In real life, Relationships are built over years, even decades. What a person means to you is the summation of thousands of interactions, of challenges met together, of favors done, of achievements admired, of movies watched together, and even children raised together.

Today, we are more keenly aware of what other people mean to us because of the sharp, sudden, unexpected loss of loved ones, co-workers, friends, distant relatives, neighbors, due to the Covid-19 virus, or due to lack of available treatment for a condition because of the focus on Covid-19.

People grow roots into each others' guts.  Loss of such a closely rooted person is like a tree falling over in a storm, leaving root system jutting into the air.  It's a ripping hurt.

A single novel, even a big, thick one spanning years of time, can't depict the growth of such a root system between people.

It takes a Series, maybe like the Decker/Lazarus series, spanning decades, to grow the Character's roots into the guts of the reader. To understand what the Characters mean to each other, the reader has to live their life parallel to that character.  It might take a week or two to read a long novel - and that just isn't long enough to feel, to believe, the evolutionary change of maturity the Characters have to go through between First Sight and HEA.

Ritual Bath was first published in 1986. I think it was 1992 that I first discovered a paperback of it at a book store.  It's 2020, and I can barely wait for the next installment!

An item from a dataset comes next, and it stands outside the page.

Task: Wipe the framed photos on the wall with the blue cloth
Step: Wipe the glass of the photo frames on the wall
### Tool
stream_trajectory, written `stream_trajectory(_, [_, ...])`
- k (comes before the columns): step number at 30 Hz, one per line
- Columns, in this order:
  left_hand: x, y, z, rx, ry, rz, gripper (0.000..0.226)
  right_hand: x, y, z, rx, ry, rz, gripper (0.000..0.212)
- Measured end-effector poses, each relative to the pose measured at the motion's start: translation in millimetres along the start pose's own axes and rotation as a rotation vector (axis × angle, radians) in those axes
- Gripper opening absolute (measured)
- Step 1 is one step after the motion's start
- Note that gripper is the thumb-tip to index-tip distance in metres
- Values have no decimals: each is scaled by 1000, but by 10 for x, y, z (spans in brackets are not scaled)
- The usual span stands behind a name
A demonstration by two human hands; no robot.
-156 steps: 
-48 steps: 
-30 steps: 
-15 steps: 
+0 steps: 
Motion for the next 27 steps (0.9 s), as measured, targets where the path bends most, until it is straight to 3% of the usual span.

Decker and Lazarus, Peter and Rina, are living the HEA - the real-life-kind of HEA, full of growth, change, challenge, and the application of the lessons learned at First Sight to the deeply entwined roots into each others' Souls.

If you want to argue the HEA with your readers, plan a long series, and be certain it has a firm structure built from the autobiographical bones of real people's real lives.  Then flesh out those bones with variations that bespeak the underlying themes you are dealing with.

Each individual novel in the Series has to open, and explicate, some sub-theme that is derived from that main envelope theme.

Note how C. J. Cherryh, in her Foreigner Series, treats the material of a single novel - an Event, a Problem, and the Solution - all focused around a theme - as a trilogy.  There is an overall theme to the series, and a sub-theme illustrated in each trilogy.

The series is structured around the life, and life-cycle, of Bren Cameron -- who is a father-figure to the young Atevi prince.

Bren stumbles from crisis to crisis -- yet he is living the HEA many readers say doesn't exist.

Think about that.  What is your vision of an HEA?